Tuttavia le autorità, chiunque esse siano, non prendono decisioni in astratto. Persino in una dittatura vi deve essere qualcuno, sia pure il dittatore stesso, che dà avvio al processo attraverso il quale le autorità sono chiamate a effettuare un'allocazione. Di conseguenza il processo di allocazione ha origine negli espliciti desideri, interessi, bisogni o idee di alcuni membri della società. Nella teoria dei sistemi, allorché sono espressi come volontà di un intervento delle autorità in merito a una questione, questi desideri, interessi, ecc. vengono definiti rivendicazioni. Una volta espresse o imposte alle autorità, si dice che tali rivendicazioni sono immesse nel sistema.Le rivendicazioni avanzate sono numerose, ma solo poche di esse giungono a destinazione. Se non viene intrapresa alcuna azione, tali rivendicazioni appassiscono per così dire sull'albero. Altre vengono riunite o aggregate (v. Almond e Powell, 1978²) da vari gruppi e vengono adottate nella loro forma originaria, oppure rielaborate sotto forma di rivendicazioni più ampie. Nelle società moderne spesso le rivendicazioni passano attraverso una serie di processi complessi prima di poter anche solo giungere alle autorità politiche. Spesso sono vari sottosistemi all'interno del sistema politico - come i partiti, i gruppi d'interesse o di pressione, l'opinione pubblica, giurisdizioni politiche subordinate - ad assumersi il compito di accettare, rifiutare, riformulare e aggregare le rivendicazioni prima che vengano presentate alle autorità politiche. Ma comunque e da chiunque vengano formulate, tali rivendicazioni costituiscono la materia prima che, per così dire, fornisce alle autorità politiche l'energia per affrontare determinate questioni e cercare di arrivare a una decisione che venga accettata come vincolante dalla maggioranza dei membri della società. Ovviamente, il fatto che tali decisioni vengano prese attraverso un processo democratico oppure autocratico ha la sua importanza. Ed è altrettanto ovvio che, storicamente, nella maggioranza dei sistemi la partecipazione popolare nel processo di formulazione delle rivendicazioni ha costituito l'eccezione piuttosto che la regola.

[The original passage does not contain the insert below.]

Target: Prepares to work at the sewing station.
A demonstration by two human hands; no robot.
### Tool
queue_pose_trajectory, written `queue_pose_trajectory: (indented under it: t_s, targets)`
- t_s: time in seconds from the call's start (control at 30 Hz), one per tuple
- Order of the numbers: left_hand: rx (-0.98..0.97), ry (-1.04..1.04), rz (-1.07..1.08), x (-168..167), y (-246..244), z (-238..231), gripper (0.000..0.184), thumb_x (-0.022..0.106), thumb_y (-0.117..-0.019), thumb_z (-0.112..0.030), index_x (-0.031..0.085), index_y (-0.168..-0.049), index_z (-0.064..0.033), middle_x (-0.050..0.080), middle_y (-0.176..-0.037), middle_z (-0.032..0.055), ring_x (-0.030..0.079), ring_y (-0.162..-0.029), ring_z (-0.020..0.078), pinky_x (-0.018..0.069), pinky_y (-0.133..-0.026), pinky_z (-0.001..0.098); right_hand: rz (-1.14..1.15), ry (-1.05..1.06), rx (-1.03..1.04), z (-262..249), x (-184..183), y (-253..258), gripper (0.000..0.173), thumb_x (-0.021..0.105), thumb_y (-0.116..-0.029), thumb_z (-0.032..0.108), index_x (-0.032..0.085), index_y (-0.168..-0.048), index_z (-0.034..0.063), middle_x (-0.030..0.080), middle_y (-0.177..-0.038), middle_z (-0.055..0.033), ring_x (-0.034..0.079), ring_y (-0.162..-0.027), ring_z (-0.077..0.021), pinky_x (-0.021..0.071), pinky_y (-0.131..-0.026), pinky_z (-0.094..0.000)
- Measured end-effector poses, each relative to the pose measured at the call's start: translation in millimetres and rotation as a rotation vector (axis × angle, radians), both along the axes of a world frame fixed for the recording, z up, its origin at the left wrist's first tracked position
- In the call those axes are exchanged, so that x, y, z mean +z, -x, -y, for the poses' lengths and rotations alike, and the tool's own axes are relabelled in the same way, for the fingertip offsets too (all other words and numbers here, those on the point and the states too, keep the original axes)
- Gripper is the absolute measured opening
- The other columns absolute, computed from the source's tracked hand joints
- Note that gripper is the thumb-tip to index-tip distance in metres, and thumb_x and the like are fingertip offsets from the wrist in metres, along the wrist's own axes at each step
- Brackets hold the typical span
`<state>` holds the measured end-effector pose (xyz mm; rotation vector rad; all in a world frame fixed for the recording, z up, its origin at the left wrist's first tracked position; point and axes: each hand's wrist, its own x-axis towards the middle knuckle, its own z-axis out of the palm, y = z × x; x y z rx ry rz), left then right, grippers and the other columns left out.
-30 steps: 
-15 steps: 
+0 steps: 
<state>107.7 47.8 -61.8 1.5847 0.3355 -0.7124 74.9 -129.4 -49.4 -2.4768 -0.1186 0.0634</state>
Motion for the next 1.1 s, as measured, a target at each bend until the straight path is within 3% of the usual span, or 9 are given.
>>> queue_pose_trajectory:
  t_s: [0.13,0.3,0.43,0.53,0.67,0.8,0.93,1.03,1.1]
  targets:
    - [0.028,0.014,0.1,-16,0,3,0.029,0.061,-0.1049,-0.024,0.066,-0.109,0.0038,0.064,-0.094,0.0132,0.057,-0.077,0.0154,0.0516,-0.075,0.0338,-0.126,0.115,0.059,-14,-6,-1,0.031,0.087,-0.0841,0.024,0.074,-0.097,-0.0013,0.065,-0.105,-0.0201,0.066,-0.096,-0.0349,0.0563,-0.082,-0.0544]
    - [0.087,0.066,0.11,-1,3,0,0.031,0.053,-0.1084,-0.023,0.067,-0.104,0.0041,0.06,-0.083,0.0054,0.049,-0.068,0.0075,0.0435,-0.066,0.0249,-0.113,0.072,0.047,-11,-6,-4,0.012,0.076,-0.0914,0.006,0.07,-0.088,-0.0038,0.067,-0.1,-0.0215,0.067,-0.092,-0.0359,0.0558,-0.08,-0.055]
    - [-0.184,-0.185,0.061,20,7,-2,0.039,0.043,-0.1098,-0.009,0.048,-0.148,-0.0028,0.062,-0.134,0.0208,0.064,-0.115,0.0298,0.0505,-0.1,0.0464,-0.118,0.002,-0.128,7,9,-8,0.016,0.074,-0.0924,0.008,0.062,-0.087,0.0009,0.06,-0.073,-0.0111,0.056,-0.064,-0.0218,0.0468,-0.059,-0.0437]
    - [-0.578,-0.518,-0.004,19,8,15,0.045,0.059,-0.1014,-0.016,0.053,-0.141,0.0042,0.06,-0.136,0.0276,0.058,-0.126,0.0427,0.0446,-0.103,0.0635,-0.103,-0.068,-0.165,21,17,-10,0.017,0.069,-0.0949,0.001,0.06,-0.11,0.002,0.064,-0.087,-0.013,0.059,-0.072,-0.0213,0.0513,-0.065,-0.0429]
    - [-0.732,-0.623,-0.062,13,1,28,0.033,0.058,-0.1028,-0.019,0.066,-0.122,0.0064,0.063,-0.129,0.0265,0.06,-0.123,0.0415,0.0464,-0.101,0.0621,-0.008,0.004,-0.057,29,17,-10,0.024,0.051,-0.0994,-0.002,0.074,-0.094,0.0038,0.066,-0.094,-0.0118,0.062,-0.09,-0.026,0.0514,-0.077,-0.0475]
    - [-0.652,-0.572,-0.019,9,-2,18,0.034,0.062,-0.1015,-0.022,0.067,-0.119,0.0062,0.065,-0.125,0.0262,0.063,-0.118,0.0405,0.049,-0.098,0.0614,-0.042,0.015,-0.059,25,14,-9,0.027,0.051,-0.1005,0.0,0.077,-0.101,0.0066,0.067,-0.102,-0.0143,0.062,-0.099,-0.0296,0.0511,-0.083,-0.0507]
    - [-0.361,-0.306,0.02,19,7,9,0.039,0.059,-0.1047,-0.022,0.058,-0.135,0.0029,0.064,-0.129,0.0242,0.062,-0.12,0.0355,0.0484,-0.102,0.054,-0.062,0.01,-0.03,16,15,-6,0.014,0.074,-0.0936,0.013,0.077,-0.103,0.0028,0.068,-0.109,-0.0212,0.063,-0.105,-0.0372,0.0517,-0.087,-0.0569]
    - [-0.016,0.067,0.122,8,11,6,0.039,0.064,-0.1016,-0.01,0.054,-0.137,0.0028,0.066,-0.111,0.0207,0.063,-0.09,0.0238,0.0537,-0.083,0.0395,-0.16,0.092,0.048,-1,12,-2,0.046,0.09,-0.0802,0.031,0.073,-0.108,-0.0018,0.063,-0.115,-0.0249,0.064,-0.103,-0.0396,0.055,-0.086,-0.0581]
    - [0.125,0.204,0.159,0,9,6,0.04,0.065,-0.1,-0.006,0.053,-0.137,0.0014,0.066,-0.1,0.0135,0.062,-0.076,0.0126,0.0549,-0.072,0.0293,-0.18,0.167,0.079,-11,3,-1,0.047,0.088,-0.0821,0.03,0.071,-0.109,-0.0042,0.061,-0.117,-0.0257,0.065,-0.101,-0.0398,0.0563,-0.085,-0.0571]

Le decisioni prese dalle autorità, ossia, nei termini del modello sistemico, gli outputs politici di norma possono influenzare non solo il sistema, ma anche l'ambiente in cui questo opera. L'ambiente non è rappresentato solo dal contesto fisico, ma anche da quello sociale - sia dai sistemi naturali della flora, della fauna e dello spazio geografico, sia da sistemi sociali quali l'economia, la struttura sociale e la cultura. Uno dei principali legami tra il sistema politico e l'ambiente, comunque quest'ultimo venga concettualizzato, è rappresentato dalle decisioni, ovvero dagli outputs politici. Come abbiamo osservato, queste sono influenzate dall'ambiente: ciò significa che la natura delle rivendicazioni in risposta alle quali vengono formulati gli outputs politici è in parte determinata da ciò che accade nell'ambiente. Le crisi economiche - disoccupazione, bassi livelli salariali, ecc. -, i conflitti culturali relativi alla lingua da adottare nelle scuole, o le preferenze religiose rispetto a certe tematiche sociali fanno sorgere particolari rivendicazioni e ne determinano la natura. Sono esse a guidare la produzione degli outputs politici e quindi ne influenzano in misura significativa la configurazione.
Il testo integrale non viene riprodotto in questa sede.